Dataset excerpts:
+---+

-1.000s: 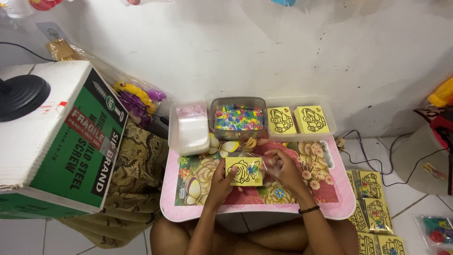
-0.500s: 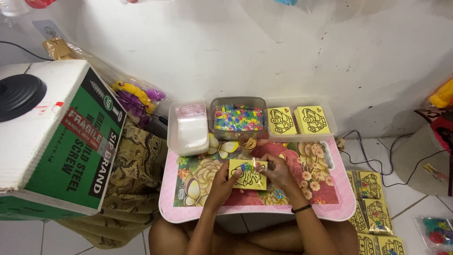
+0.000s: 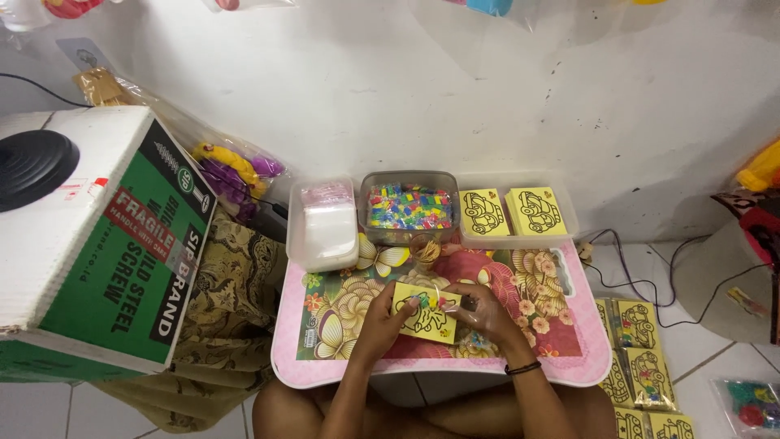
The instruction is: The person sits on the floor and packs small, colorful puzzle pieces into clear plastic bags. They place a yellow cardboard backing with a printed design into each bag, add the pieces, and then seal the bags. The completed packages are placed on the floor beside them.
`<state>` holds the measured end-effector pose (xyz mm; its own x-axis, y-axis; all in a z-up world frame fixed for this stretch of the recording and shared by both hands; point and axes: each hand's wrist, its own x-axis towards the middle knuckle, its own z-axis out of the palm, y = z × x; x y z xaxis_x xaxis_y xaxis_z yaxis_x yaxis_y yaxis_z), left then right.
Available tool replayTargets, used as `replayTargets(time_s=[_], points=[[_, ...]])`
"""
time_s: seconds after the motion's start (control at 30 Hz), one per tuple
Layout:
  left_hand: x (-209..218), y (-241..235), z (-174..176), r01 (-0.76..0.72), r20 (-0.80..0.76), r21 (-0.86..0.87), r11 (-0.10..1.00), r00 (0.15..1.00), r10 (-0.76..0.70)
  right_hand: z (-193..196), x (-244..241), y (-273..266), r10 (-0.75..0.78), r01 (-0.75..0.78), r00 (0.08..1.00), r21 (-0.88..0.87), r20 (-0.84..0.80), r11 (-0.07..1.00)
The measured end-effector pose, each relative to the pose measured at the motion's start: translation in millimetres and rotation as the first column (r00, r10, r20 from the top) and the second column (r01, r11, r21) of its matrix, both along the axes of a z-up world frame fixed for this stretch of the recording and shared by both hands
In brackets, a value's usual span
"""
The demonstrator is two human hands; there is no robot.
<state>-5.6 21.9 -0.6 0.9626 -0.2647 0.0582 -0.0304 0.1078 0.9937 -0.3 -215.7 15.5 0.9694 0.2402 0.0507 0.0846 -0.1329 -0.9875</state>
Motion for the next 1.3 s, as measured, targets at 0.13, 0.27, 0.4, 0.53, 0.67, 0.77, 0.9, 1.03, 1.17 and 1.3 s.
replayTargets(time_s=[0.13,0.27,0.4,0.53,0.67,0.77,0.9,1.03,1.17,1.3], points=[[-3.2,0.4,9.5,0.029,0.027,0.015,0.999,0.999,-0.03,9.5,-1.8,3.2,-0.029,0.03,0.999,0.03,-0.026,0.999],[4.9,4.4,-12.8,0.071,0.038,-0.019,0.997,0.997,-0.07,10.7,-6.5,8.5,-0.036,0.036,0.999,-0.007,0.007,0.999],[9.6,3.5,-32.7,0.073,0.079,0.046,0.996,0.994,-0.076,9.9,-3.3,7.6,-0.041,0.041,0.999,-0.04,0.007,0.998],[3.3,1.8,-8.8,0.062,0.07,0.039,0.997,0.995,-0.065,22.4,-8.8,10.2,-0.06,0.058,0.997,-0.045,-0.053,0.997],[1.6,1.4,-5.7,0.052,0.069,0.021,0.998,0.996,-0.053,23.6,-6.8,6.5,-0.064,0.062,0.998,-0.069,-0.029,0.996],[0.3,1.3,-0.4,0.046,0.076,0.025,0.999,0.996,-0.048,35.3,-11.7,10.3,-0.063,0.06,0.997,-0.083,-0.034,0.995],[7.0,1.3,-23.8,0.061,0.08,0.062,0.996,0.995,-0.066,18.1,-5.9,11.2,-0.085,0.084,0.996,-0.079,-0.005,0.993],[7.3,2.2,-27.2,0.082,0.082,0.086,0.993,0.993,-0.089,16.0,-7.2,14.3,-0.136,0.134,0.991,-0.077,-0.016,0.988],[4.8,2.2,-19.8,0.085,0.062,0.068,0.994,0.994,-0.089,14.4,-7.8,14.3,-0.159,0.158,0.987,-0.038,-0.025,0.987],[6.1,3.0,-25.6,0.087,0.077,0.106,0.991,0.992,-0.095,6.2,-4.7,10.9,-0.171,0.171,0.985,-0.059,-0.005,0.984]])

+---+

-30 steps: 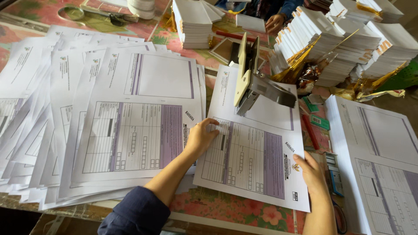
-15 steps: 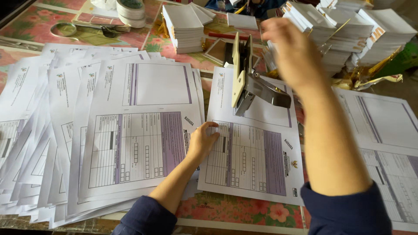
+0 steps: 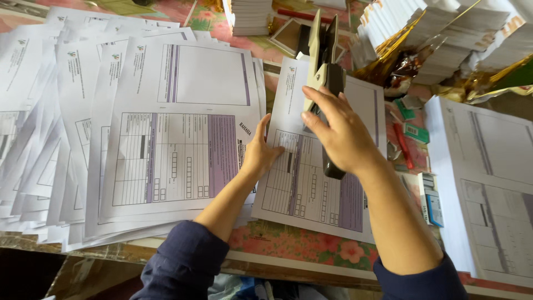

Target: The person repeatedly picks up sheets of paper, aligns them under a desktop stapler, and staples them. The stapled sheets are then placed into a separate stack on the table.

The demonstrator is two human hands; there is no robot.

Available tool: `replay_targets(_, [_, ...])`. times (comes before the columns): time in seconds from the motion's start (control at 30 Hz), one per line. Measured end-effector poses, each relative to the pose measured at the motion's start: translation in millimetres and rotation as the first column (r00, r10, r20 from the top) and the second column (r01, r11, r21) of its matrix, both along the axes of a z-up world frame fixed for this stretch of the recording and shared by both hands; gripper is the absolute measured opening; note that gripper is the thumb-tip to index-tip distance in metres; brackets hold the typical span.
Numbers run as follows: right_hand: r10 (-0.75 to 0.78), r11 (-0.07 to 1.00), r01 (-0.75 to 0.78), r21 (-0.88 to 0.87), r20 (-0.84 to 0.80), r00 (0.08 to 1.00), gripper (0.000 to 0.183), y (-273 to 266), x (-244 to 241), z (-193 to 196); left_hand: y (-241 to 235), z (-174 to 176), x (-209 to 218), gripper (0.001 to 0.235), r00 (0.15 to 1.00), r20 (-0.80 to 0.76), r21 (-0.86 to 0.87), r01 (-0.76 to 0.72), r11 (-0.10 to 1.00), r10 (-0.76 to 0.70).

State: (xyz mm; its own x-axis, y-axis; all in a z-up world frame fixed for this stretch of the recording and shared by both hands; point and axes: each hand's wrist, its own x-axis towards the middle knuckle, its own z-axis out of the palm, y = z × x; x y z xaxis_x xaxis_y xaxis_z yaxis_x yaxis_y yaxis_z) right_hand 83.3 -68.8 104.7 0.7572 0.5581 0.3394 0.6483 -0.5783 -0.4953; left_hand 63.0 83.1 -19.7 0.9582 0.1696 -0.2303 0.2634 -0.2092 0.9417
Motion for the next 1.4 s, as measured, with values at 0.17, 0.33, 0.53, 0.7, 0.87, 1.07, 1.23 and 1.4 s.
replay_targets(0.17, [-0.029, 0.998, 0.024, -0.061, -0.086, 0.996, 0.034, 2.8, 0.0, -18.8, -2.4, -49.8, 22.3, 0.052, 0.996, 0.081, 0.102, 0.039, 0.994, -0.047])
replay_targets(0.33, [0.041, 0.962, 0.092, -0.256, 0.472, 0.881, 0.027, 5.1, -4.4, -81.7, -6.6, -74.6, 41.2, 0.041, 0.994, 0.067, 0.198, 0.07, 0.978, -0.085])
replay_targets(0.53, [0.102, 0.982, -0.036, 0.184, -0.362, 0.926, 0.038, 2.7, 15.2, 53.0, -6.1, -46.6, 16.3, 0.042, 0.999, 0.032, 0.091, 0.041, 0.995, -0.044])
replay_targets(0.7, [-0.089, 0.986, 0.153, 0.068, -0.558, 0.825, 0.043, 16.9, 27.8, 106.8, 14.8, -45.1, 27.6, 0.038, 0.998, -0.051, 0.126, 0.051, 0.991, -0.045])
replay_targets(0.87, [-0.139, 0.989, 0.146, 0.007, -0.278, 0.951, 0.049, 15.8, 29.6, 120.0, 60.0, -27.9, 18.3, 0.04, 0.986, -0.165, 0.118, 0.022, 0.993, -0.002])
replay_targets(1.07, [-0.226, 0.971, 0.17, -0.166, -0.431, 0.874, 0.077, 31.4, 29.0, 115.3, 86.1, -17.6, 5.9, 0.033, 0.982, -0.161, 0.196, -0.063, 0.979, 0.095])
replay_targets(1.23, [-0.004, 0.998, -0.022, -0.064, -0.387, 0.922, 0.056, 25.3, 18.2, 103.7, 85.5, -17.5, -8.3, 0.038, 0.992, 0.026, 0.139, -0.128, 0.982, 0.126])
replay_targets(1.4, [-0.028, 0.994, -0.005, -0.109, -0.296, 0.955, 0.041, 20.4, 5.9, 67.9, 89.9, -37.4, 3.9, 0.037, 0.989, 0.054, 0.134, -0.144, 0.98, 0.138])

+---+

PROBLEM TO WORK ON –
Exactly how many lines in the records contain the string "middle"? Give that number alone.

EXPECTED ANSWER –
2